La baisse des paiements en espèces constatée en France pour les achats de la vie quotidienne s'explique en partie par la prégnance historique très forte de l'utilisation de la carte bancaire dont la part dans les paiements continue de croître.

Deux moyens de paiements nouveaux émergent également dans notre pays : le paiement sans contact - adossé sur le réseau cartes bancaires - et les paiements mobiles - « QR code », virements instantanés... La consommation courante de proximité, qui représente environ 650 milliards d'euros en 2018, s'effectue pour moitié par carte bancaire. Toutes les projections montrent que ce phénomène va continuer de s'amplifier, tandis que les paiements en espèces devraient baisser d'environ 20 % à 25 %.

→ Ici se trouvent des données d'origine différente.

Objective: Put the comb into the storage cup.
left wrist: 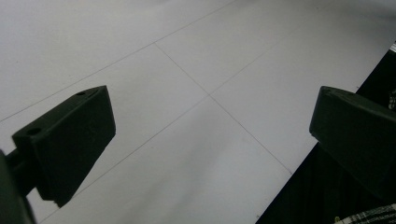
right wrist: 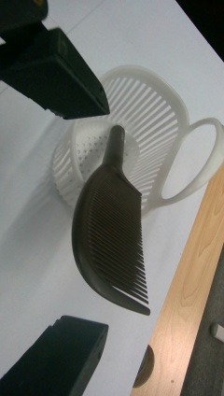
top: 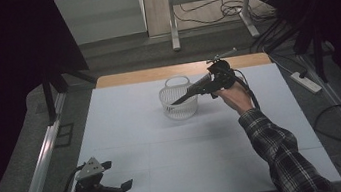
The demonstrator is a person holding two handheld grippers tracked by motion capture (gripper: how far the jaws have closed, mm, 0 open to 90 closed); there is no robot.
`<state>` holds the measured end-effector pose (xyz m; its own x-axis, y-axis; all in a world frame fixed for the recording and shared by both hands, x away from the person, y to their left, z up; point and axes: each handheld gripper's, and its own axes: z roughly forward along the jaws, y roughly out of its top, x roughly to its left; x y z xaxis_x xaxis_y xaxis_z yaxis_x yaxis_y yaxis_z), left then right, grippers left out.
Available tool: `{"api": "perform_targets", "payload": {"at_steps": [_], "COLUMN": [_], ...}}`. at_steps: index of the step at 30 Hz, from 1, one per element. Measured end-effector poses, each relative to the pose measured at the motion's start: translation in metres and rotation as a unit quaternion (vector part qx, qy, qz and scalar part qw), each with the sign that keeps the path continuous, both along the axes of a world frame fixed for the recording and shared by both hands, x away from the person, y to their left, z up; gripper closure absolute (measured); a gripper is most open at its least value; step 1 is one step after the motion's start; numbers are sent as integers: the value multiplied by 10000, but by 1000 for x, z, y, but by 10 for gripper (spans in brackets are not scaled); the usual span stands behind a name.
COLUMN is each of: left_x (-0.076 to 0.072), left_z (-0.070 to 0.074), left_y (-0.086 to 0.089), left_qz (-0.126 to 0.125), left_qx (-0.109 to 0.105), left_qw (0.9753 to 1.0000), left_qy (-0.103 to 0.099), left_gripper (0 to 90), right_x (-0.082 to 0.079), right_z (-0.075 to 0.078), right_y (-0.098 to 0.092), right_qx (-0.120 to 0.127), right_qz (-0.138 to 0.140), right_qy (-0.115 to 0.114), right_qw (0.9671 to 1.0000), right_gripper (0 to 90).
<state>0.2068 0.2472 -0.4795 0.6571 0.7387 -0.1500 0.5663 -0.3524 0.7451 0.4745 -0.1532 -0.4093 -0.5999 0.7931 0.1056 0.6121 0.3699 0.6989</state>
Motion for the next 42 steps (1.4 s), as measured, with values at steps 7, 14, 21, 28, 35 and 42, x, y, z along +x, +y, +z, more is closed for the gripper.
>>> {"api": "perform_targets", "payload": {"at_steps": [7,14,21,28,35,42], "left_x": [0,0,0,-1,0,0], "left_z": [0,0,1,1,1,1], "left_y": [2,2,4,4,4,4], "left_qz": [23,53,85,83,85,80], "left_qx": [-71,-105,-140,-111,-112,-116], "left_qw": [10000,9999,9999,9999,9999,9999], "left_qy": [14,-16,-23,-33,-26,-24], "left_gripper": [0,0,0,0,0,0], "right_x": [-8,-17,-27,-37,-46,-56], "right_z": [2,1,2,2,1,-5], "right_y": [-1,-4,-9,-13,-18,-22], "right_qx": [-20,-43,75,141,263,246], "right_qz": [128,247,327,382,483,534], "right_qy": [-106,-132,-211,-268,-323,-339], "right_qw": [9999,9996,9992,9988,9980,9977], "right_gripper": [0,0,0,0,0,0]}}
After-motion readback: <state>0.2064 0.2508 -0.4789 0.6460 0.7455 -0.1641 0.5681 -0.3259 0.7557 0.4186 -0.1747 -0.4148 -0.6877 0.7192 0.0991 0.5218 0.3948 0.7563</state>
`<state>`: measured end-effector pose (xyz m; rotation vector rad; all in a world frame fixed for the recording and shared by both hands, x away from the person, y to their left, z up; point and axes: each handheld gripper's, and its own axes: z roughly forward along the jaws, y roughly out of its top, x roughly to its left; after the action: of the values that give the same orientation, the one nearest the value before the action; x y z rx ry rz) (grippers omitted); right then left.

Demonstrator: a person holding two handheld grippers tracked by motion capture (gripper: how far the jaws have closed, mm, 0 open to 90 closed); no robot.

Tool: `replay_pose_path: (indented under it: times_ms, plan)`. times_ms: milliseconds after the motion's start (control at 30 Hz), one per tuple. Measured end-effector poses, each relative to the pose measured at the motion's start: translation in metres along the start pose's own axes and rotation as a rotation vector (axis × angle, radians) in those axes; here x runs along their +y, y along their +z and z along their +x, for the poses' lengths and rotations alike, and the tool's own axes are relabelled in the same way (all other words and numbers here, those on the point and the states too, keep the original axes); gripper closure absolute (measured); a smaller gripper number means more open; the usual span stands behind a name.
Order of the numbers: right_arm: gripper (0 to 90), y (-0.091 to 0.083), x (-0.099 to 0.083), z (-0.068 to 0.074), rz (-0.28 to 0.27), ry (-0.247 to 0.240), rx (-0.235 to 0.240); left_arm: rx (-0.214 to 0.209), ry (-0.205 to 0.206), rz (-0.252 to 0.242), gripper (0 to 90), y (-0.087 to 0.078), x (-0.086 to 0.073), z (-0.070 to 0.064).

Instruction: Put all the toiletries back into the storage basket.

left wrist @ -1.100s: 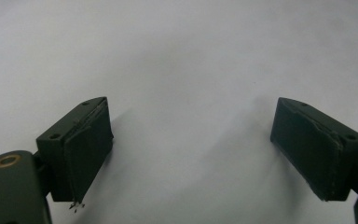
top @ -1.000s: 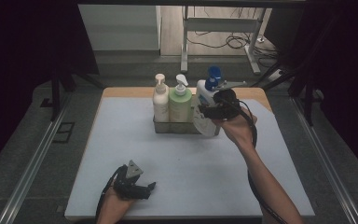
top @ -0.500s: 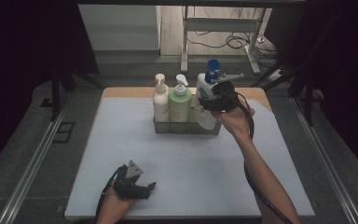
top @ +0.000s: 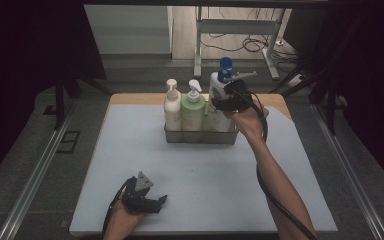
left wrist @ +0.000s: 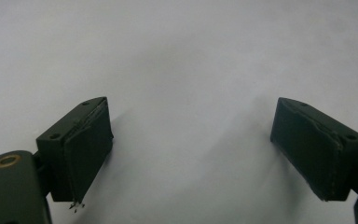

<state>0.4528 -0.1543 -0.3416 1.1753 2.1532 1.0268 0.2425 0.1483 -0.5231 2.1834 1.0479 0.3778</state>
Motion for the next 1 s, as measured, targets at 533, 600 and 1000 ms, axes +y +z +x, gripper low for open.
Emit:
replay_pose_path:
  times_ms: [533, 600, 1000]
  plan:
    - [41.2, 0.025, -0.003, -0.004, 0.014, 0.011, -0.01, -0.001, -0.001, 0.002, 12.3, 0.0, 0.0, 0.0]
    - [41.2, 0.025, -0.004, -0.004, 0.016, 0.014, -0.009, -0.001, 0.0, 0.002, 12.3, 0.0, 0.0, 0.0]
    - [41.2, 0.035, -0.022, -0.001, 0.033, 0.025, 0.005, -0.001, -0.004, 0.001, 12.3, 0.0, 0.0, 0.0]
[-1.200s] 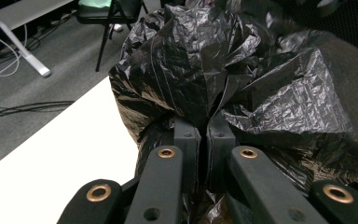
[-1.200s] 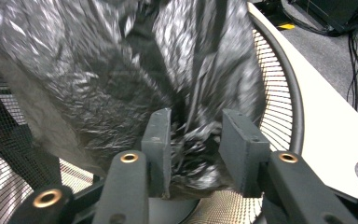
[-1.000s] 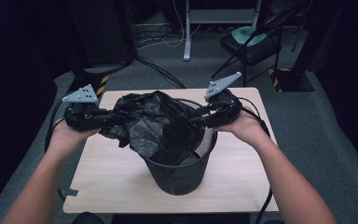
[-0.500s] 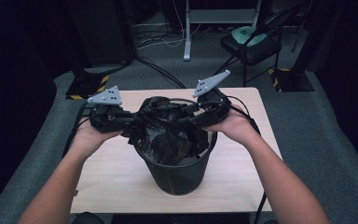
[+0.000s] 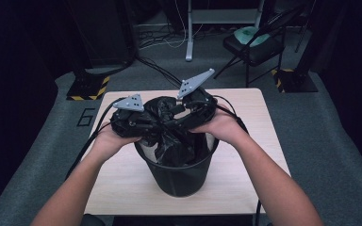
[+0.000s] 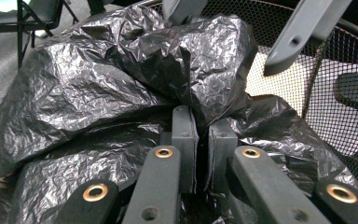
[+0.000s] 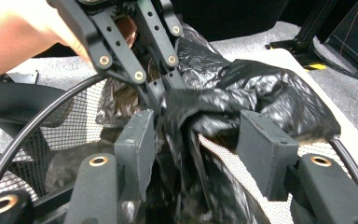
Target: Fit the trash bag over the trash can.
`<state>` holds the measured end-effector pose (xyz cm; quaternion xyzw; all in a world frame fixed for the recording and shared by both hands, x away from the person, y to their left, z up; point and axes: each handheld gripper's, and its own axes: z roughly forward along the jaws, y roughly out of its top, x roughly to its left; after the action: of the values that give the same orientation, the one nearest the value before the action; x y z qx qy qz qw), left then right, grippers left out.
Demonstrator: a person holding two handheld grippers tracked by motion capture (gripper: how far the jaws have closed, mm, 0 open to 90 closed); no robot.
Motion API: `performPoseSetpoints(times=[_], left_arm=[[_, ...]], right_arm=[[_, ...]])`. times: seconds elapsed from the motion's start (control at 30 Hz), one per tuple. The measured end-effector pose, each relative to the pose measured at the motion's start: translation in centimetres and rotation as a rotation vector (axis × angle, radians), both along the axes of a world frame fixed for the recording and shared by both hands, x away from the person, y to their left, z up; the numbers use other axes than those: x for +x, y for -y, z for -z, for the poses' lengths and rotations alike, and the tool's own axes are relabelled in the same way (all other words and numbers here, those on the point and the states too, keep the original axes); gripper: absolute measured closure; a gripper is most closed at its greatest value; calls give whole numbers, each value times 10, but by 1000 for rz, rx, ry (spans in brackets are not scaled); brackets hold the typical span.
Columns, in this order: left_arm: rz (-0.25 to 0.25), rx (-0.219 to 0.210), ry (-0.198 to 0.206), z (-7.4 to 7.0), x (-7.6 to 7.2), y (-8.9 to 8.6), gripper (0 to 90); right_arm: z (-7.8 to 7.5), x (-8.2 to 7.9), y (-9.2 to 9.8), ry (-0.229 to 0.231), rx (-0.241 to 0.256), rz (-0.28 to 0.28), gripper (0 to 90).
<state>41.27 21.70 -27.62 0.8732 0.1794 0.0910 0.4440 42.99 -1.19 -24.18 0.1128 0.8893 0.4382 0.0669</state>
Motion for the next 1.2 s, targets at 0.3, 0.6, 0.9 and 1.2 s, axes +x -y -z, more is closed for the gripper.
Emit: performPoseSetpoints(times=[0.3, 0.6, 0.9, 1.2], left_arm=[[37, -3, 4, 1, -3, 1, 723], [-22, -25, 35, -16, -6, -32, 472], [-94, -88, 3, -25, 13, -64, 458], [-202, -148, -47, -27, 43, -74, 360]], right_arm=[[7, 3, 0, 4, -46, -26, 825], [19, 3, 21, -7, -97, -7, 870], [23, -4, 39, -12, -110, -5, 869], [25, -7, 42, -9, -121, -10, 869]])
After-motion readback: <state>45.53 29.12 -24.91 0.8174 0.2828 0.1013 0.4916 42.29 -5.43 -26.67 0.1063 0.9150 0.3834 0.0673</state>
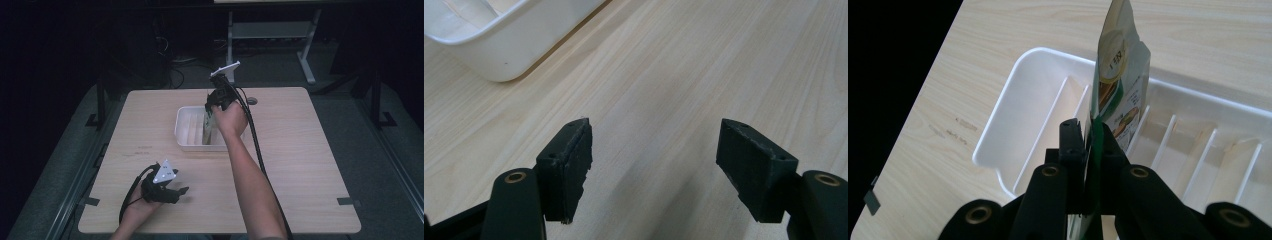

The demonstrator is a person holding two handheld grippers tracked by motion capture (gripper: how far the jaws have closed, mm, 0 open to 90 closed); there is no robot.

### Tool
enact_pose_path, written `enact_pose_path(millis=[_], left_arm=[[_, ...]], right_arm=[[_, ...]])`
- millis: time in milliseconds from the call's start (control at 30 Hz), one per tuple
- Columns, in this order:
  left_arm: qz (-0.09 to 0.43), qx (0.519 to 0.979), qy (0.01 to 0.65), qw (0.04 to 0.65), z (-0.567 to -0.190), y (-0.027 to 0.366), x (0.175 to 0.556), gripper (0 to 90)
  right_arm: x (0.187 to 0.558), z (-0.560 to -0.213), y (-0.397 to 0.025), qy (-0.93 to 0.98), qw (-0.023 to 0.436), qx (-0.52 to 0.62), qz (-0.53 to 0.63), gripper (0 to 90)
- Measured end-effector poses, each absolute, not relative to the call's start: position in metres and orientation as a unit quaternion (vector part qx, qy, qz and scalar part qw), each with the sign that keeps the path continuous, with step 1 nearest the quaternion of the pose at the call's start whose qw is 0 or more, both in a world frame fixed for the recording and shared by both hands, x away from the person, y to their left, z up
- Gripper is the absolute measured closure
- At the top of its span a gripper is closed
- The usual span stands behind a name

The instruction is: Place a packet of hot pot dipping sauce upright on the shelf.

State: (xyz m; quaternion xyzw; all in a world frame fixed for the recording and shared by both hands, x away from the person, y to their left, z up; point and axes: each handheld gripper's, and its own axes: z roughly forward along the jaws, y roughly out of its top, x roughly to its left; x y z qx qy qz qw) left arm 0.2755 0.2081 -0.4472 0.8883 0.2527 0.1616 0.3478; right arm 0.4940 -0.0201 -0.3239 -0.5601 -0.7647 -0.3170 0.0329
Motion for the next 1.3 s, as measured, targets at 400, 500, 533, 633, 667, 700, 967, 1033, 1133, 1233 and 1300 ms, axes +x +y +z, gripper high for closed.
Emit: enact_pose_path(millis=[400, 500, 533, 633, 667, 700, 967, 1033, 1133, 1233, 1300], left_arm=[[0.162, 0.888, 0.253, 0.347, -0.448, 0.208, 0.276, 30.0], [0.162, 0.888, 0.254, 0.347, -0.448, 0.208, 0.276, 30.0], [0.162, 0.888, 0.254, 0.347, -0.448, 0.208, 0.276, 29.9], [0.162, 0.888, 0.254, 0.347, -0.448, 0.208, 0.276, 29.9], [0.162, 0.888, 0.254, 0.347, -0.448, 0.208, 0.276, 29.9], [0.162, 0.888, 0.254, 0.347, -0.448, 0.208, 0.276, 29.9], [0.161, 0.889, 0.254, 0.346, -0.448, 0.208, 0.277, 29.9], [0.162, 0.889, 0.254, 0.345, -0.449, 0.208, 0.277, 29.8], [0.162, 0.889, 0.255, 0.345, -0.449, 0.208, 0.277, 29.8], [0.162, 0.888, 0.256, 0.346, -0.449, 0.209, 0.277, 29.8], [0.162, 0.888, 0.256, 0.346, -0.449, 0.209, 0.277, 29.8]], right_arm=[[0.489, -0.322, -0.024, -0.778, 0.045, -0.547, -0.304, 80.9], [0.487, -0.320, -0.025, -0.780, 0.044, -0.544, -0.306, 80.5], [0.487, -0.320, -0.025, -0.781, 0.044, -0.543, -0.306, 80.4], [0.486, -0.319, -0.027, -0.781, 0.042, -0.542, -0.307, 80.0], [0.485, -0.318, -0.028, -0.781, 0.042, -0.542, -0.308, 79.5], [0.485, -0.318, -0.028, -0.781, 0.042, -0.542, -0.308, 79.5], [0.482, -0.311, -0.038, -0.780, 0.040, -0.541, -0.311, 75.8], [0.481, -0.310, -0.040, -0.780, 0.038, -0.540, -0.315, 75.3], [0.480, -0.307, -0.044, -0.780, 0.038, -0.539, -0.316, 74.6], [0.479, -0.305, -0.048, -0.778, 0.038, -0.539, -0.321, 73.5], [0.478, -0.303, -0.050, -0.777, 0.038, -0.538, -0.325, 72.8]])
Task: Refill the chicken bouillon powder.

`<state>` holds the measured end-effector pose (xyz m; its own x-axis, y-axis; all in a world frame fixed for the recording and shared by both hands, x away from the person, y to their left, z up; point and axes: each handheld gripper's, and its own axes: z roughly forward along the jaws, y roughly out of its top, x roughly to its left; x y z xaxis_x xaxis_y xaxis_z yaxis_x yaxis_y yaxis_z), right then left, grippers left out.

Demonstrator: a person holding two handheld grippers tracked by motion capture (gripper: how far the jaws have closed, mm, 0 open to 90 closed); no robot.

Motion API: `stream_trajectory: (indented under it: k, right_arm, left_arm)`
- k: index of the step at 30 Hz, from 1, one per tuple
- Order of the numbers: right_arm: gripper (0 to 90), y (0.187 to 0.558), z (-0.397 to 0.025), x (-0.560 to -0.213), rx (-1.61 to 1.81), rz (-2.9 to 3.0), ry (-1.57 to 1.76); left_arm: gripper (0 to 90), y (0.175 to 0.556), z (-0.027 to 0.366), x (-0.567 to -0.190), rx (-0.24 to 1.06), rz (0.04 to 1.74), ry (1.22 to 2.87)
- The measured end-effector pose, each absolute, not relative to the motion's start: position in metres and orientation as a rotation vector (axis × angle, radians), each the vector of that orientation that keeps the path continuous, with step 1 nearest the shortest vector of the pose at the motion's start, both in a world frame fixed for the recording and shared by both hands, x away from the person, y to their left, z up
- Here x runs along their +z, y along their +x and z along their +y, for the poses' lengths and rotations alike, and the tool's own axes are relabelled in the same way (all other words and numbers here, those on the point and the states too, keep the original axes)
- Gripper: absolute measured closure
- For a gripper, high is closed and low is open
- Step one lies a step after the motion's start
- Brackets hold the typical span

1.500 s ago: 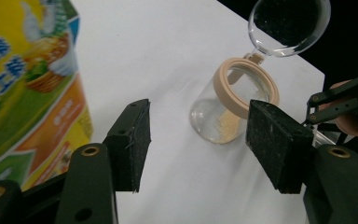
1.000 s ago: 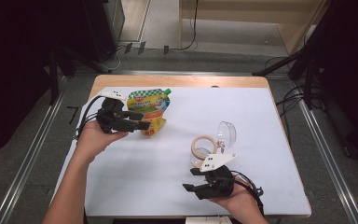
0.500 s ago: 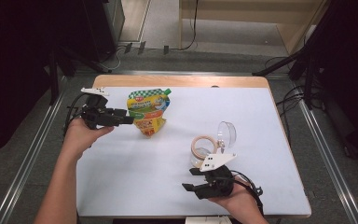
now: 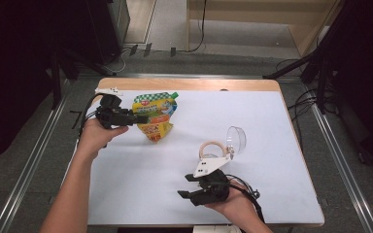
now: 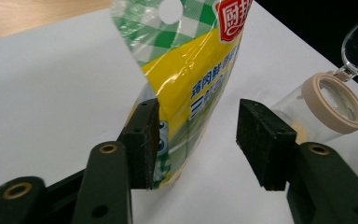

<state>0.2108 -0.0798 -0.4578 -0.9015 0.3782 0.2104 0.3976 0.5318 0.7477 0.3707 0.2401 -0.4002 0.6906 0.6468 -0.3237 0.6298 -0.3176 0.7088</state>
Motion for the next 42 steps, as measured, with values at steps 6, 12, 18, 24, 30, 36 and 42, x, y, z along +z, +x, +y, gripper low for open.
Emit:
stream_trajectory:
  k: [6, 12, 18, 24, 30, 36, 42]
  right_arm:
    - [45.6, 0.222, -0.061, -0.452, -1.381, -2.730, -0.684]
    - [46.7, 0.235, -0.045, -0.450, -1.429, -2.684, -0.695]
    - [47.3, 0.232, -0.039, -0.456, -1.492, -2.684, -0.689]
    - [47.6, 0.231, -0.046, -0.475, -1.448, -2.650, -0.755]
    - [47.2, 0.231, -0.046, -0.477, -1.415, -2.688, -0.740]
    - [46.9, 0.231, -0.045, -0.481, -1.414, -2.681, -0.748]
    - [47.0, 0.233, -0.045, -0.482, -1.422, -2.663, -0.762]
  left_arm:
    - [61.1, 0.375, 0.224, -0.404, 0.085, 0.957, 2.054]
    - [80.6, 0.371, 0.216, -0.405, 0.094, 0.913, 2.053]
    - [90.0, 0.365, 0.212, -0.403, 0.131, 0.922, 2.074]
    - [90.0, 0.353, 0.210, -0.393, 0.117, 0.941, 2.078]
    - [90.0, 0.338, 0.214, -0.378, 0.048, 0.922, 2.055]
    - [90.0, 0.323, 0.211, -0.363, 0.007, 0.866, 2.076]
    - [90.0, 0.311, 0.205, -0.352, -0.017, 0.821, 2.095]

Dans ce contexte, le modèle économique des acteurs de la filière « espèces » se tend - Banque centrale, réseaux bancaires, transporteurs de fonds... -, notamment en raison de l'augmentation des coûts de gestion. Il s'agit donc d'une situation de rupture, le libre accès aux espèces risquant d'être moins assuré dans certains territoires. Or l'économie française doit continuer de reposer, à un horizon visible, sur un circuit espèces organisé et résilient, même si la tendance est à la réduction forte de l'utilisation de ce moyen de paiement.

La Banque de France, en accord avec le ministère de l'économie, a décidé de travailler à l'élaboration, en 2019, avec l'ensemble des acteurs concernés, d'une politique nationale de gestion des espèces pour garantir le principe de la liberté de choix des espèces comme moyen de paiement.

Les travaux vont être conduits en trois temps : établissement d'un état des lieux précis de l'offre de distribution des espèces en France métropolitaine ; projection de l'évolution de l'offre à horizon 2025 et analyse des stratégies individuelles des acteurs de ce marché ; réflexion concertée sur l'instauration d'une politique nationale de gestion des espèces.

La tentation est grande de scander que nous nous dirigeons vers une société sans espèces. En réalité, à notre horizon de vie, les espèces continueront d'être utilisées. N'oublions pas que, dans les situations de crise, quelles qu'elles soient, nous devons faire face soit à une ruée des consommateurs sur les espèces, soit à la nécessité de suppléer l'absence des autres moyens de paiement, notamment scripturaux.